### Exercise brief
The response must contain every line of the records that follow, duplicated exactly.

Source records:

● ● ●

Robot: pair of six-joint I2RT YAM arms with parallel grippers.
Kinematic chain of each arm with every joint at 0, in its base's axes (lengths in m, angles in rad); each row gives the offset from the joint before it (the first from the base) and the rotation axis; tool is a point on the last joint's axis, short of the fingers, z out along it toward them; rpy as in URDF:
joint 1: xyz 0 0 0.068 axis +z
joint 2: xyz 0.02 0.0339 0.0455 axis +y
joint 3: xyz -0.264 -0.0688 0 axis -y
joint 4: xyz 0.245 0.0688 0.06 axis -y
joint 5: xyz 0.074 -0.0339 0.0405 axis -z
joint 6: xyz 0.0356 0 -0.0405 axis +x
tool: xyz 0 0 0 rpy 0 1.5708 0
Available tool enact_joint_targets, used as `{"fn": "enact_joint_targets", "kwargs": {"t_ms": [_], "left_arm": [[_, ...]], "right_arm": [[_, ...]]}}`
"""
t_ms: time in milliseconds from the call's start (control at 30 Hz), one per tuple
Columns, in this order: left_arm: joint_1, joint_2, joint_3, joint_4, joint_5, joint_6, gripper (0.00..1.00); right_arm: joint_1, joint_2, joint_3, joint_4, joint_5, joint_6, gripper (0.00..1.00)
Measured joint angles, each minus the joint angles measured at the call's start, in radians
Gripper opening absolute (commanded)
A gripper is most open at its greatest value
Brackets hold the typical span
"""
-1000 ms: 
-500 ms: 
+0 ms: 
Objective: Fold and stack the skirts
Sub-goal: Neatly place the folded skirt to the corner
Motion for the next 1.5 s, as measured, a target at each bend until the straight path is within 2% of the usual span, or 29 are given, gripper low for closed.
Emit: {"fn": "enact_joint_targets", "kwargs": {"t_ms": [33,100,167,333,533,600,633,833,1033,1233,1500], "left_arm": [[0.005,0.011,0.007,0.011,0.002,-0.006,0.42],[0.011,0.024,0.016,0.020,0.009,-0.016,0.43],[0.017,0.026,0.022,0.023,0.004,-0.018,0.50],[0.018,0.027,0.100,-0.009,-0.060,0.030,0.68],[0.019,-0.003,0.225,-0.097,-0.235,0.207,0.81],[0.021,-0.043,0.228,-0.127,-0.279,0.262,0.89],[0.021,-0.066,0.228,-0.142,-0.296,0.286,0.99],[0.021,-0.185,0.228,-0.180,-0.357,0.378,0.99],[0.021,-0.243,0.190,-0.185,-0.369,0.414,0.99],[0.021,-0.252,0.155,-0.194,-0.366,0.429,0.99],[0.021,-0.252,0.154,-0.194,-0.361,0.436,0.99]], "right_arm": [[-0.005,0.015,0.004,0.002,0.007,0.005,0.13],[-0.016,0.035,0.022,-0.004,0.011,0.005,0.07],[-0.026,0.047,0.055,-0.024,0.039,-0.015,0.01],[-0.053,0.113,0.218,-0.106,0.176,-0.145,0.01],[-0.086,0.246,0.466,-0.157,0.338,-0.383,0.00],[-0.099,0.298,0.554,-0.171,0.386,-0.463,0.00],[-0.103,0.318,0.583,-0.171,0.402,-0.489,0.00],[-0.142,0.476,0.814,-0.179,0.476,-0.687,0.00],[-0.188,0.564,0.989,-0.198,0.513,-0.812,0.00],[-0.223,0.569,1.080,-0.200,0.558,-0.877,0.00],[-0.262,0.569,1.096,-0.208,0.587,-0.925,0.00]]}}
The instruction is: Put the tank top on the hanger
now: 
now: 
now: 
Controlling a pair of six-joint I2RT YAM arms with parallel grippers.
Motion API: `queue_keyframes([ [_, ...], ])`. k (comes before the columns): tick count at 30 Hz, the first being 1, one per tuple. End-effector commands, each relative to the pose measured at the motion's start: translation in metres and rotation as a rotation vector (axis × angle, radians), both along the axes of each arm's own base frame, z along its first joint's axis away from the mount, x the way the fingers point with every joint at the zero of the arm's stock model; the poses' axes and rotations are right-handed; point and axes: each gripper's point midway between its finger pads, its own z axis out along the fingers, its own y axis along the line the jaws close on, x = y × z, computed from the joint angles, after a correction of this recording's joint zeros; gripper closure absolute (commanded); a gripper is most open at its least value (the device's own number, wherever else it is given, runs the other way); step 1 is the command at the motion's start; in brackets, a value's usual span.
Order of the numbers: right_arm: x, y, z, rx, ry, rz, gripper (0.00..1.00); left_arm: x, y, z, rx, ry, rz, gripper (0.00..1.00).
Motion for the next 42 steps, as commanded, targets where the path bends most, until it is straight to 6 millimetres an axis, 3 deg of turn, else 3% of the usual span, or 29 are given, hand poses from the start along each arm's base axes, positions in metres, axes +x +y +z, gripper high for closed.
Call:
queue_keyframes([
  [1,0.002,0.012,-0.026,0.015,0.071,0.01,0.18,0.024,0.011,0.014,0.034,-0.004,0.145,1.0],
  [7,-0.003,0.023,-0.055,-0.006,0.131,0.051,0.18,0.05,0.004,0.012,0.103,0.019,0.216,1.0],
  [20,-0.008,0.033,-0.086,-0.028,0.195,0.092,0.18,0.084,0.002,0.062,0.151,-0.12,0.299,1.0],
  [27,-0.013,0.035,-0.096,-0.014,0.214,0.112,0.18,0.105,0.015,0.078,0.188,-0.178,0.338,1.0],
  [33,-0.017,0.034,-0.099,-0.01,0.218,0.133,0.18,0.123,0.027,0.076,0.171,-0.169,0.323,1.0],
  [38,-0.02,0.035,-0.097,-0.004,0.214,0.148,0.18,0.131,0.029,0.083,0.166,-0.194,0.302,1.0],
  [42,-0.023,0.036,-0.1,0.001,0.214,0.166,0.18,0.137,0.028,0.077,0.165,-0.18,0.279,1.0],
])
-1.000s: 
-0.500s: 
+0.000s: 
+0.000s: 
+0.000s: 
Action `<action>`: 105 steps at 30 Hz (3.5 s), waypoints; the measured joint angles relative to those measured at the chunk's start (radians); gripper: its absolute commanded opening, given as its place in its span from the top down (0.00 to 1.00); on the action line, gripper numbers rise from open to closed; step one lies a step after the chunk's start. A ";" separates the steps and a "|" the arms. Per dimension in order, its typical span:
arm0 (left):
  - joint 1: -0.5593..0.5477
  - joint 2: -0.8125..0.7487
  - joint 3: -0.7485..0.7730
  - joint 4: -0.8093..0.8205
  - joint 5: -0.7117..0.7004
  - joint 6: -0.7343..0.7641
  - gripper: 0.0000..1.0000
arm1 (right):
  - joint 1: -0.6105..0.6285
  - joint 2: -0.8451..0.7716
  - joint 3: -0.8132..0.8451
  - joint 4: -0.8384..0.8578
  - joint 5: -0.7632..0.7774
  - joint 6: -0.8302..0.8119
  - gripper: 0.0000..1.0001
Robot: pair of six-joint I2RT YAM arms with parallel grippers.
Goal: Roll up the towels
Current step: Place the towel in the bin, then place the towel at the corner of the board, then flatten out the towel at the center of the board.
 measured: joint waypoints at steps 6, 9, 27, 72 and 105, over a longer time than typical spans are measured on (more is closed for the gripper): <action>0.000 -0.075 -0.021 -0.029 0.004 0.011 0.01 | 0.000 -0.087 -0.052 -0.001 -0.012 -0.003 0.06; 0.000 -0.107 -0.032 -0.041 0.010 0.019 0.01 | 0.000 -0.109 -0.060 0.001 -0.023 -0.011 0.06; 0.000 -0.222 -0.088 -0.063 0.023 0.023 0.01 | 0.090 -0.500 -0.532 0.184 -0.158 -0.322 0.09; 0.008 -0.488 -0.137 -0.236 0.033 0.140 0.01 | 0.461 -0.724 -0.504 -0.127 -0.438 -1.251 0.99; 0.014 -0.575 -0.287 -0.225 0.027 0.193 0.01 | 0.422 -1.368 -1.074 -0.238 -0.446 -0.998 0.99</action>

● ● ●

### Answer area
Robot: pair of six-joint I2RT YAM arms with parallel grippers.
Kinematic chain of each arm with every joint at 0, in its base's axes (lengths in m, angles in rad); each row gives the offset from the joint before it (the first from the base) and the rotation axis; tool is a point on the last joint's axis, short of the fingers, z out along it toward them; rpy as in URDF:
joint 1: xyz 0 0 0.068 axis +z
joint 2: xyz 0.02 0.0339 0.0455 axis +y
joint 3: xyz -0.264 -0.0688 0 axis -y
joint 4: xyz 0.245 0.0688 0.06 axis -y
joint 5: xyz 0.074 -0.0339 0.0405 axis -z
joint 6: xyz 0.0356 0 -0.0405 axis +x
tool: xyz 0 0 0 rpy 0 1.5708 0
Available tool enact_joint_targets, used as `{"fn": "enact_joint_targets", "kwargs": {"t_ms": [_], "left_arm": [[_, ...]], "right_arm": [[_, ...]]}}`
"""
t_ms: time in milliseconds from the call's start (control at 30 Hz), one per tuple
Columns, in this order: left_arm: joint_1, joint_2, joint_3, joint_4, joint_5, joint_6, gripper (0.00..1.00); right_arm: joint_1, joint_2, joint_3, joint_4, joint_5, joint_6, gripper (0.00..1.00)
Measured joint angles, each minus the joint angles measured at the call's start, in radians
Gripper opening absolute (commanded)
A gripper is most open at its greatest value
Brackets hold the typical span
"""
-1000 ms: 
-500 ms: 
+0 ms: 
Objective: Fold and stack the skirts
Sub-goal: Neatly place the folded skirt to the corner
Motion for the next 1.5 s, as measured, a target at each bend until the straight path is within 2% of the usual span, or 29 are given, gripper low for closed.
Emit: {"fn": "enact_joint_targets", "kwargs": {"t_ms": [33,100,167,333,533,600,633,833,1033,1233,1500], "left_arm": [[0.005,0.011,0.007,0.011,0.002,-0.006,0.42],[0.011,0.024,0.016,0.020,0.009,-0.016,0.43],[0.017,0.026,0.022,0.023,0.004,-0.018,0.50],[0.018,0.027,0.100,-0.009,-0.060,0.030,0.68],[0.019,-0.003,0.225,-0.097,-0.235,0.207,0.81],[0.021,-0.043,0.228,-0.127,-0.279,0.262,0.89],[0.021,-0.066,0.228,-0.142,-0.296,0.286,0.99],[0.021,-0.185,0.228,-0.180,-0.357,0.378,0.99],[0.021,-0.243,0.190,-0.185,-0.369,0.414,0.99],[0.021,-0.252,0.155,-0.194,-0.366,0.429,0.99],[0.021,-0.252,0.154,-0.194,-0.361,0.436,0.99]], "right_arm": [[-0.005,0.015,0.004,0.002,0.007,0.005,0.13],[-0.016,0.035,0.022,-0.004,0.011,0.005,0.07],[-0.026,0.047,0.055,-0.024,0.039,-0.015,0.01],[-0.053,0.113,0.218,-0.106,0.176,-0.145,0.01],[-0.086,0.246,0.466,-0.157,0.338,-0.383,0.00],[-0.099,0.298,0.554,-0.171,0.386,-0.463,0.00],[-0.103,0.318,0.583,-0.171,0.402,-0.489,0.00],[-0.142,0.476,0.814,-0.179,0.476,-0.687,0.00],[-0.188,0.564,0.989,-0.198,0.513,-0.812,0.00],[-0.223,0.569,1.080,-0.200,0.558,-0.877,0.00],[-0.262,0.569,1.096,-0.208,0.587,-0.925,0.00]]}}
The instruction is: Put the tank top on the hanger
now: 
now: 
now: 
Controlling a pair of six-joint I2RT YAM arms with parallel grippers.
Motion API: `queue_keyframes([ [_, ...], ])`. k (comes before the columns): tick count at 30 Hz, the first being 1, one per tuple. End-effector commands, each relative to the pose measured at the motion's start: translation in metres and rotation as a rotation vector (axis × angle, radians), both along the axes of each arm's own base frame, z along its first joint's axis away from the mount, x the way the fingers point with every joint at the zero of the arm's stock model; the poses' axes and rotations are right-handed; point and axes: each gripper's point midway between its finger pads, its own z axis out along the fingers, its own y axis along the line the jaws close on, x = y × z, computed from the joint angles, after a correction of this recording's joint zeros; gripper closure absolute (commanded); a gripper is most open at its least value (the device's own number, wherever else it is given, runs the other way); step 1 is the command at the motion's start; in brackets, a value's usual span.
Order of the numbers: right_arm: x, y, z, rx, ry, rz, gripper (0.00..1.00); left_arm: x, y, z, rx, ry, rz, gripper (0.00..1.00).
Motion for the next 42 steps, as commanded, targets where the path bends most, until it is straight to 6 millimetres an axis, 3 deg of turn, else 3% of the usual span, or 29 are given, hand poses from the start along each arm's base axes, positions in metres, axes +x +y +z, gripper high for closed.
Call:
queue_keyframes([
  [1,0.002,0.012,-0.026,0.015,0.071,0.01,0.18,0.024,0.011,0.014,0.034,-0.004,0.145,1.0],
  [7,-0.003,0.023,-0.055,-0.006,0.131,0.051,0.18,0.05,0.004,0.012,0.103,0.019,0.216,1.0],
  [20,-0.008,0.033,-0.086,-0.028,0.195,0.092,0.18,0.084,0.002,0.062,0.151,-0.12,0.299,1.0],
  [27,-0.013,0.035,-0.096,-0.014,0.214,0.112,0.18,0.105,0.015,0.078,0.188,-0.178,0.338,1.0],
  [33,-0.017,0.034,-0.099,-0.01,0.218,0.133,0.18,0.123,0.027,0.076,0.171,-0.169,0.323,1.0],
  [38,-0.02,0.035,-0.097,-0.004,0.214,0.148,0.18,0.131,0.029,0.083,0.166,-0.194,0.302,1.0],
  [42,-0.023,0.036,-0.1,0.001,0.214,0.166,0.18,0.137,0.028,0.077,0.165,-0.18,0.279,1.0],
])
-1.000s: 
-0.500s: 
+0.000s: 
+0.000s: 
+0.000s: 
Action `<action>`: 105 steps at 30 Hz (3.5 s), waypoints; the measured joint angles relative to those measured at the chunk's start (radians); gripper: its absolute commanded opening, given as its place in its span from the top down (0.00 to 1.00); on the action line, gripper numbers rise from open to closed; step one lies a step after the chunk's start. A ";" separates the steps and a "|" the arms. Per dimension in order, its typical span:
arm0 (left):
  - joint 1: -0.5593..0.5477
  - joint 2: -0.8125..0.7487
  - joint 3: -0.7485..0.7730
  - joint 4: -0.8093..0.8205
  - joint 5: -0.7117..0.7004
  - joint 6: -0.7343..0.7641
  - gripper: 0.0000..1.0000
arm1 (right):
  - joint 1: -0.6105..0.6285
  - joint 2: -0.8451..0.7716
  - joint 3: -0.8132..0.8451
  - joint 4: -0.8384..0.8578
  - joint 5: -0.7632..0.7774
  - joint 6: -0.8302..0.8119
  - gripper: 0.0000..1.0001
Robot: pair of six-joint I2RT YAM arms with parallel grippers.
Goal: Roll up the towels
Current step: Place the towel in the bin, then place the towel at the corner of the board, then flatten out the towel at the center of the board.
 measured: joint waypoints at steps 6, 9, 27, 72 and 105, over a longer time than typical spans are measured on (more is closed for the gripper): <action>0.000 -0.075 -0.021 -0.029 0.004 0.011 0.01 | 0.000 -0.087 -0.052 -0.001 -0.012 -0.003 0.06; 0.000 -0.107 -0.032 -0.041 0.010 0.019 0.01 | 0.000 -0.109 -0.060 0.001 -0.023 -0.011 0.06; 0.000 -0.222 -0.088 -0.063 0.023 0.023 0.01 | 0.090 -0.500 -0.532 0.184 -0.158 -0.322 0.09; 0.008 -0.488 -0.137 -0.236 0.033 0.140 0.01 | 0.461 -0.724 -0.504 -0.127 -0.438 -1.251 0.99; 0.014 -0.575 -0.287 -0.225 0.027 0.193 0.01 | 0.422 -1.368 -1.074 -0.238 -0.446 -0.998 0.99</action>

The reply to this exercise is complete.